Google Blogoscoped

Forum

No comments possible for the latest blog by philipp

Rohit Srivastwa [PersonRank 10]

Thursday, July 19, 2007
17 years ago3,495 views

Philipp's latest blog entry on the where he shows some special results on some special searches was nice

I tried posting a comment & it was disabled by philipp's script saying that there is *some* bad words in there, you know what I'm talking about ;)

Ionut Alex. Chitu [PersonRank 10]

17 years ago #

The title contains *viagra*, so he should either change the title or the filter.

Ludwik Trammer [PersonRank 10]

17 years ago #

The filters are very annoying. Just yesterday I couldn't post YouTube video, because video's id included "h[remove-this]1". There really are better anti-spam solutions...

Roger Browne [PersonRank 10]

17 years ago #

Or, we could just post comments about the V* search results here.

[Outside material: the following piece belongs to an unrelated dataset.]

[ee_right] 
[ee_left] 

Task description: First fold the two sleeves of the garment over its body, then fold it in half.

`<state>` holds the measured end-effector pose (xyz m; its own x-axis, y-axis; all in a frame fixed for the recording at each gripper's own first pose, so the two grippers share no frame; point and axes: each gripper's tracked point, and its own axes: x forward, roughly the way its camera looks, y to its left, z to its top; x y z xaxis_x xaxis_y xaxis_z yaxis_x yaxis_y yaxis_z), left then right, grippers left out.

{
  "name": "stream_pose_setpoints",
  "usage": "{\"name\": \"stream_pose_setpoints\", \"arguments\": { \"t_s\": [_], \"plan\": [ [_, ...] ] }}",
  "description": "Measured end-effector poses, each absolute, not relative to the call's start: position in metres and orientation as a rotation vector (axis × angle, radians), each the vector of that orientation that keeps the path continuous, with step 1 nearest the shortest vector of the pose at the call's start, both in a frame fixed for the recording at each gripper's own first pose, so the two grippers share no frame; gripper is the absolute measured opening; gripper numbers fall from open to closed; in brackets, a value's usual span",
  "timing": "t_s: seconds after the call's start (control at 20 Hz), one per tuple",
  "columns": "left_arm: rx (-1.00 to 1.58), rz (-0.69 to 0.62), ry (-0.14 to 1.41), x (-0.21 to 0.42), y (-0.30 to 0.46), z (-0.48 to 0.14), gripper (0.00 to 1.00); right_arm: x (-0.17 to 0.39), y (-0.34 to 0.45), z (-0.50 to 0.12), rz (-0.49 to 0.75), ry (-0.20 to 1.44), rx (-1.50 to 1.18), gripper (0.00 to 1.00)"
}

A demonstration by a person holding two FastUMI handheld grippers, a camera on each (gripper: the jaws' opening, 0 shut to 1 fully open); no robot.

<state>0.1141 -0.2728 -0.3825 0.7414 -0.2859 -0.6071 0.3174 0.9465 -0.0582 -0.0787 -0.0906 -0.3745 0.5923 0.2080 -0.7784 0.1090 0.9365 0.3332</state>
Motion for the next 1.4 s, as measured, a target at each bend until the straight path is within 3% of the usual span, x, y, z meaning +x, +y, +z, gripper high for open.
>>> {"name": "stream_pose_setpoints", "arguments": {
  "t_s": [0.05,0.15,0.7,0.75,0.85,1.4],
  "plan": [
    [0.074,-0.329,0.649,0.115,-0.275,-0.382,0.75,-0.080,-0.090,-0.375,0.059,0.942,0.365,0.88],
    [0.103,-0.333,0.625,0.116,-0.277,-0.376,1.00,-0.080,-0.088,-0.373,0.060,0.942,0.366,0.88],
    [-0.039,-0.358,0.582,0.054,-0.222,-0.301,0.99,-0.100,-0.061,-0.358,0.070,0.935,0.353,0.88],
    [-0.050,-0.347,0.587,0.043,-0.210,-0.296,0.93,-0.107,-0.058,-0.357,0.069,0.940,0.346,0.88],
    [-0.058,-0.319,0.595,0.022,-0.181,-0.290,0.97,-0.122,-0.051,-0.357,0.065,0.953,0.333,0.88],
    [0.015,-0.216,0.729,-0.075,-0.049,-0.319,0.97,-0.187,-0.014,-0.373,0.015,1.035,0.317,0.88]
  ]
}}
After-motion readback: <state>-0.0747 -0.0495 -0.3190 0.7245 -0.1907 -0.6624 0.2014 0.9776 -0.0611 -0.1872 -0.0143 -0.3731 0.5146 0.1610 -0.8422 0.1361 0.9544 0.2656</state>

I can get Uclue to be the first result by using the following search (after substituting the V-word where indicated):
V* amusement and shenanigans specifically at Microsoft
http://www.google.com/search?q=%76iagra+amusement+and+shenanigans+specifically+at+Microsoft

Of course, the Uclue page isn't _really_ about V* shenanigans at Microsoft!

Rohit Srivastwa [PersonRank 10]

17 years ago #

Hey chitu
why your post didn't got filtered?

Rohit Srivastwa [PersonRank 10]

17 years ago #

BTW i wanted to post the comment that the Google result for me is putting blogoscoped on second & first is some mansbags.com

Philipp Lenssen [PersonRank 10]

17 years ago #

Ooops. I removed "viagra" from the blacklist for now, sorry! Please post again what you wanted to comment...

> There really are better anti-spam solutions...

Hmm. I might try to show a captcha when you hit on a blacklisted word. I'm not a big fan of other anti-spam solutions (like math puzzles or captchas by default...).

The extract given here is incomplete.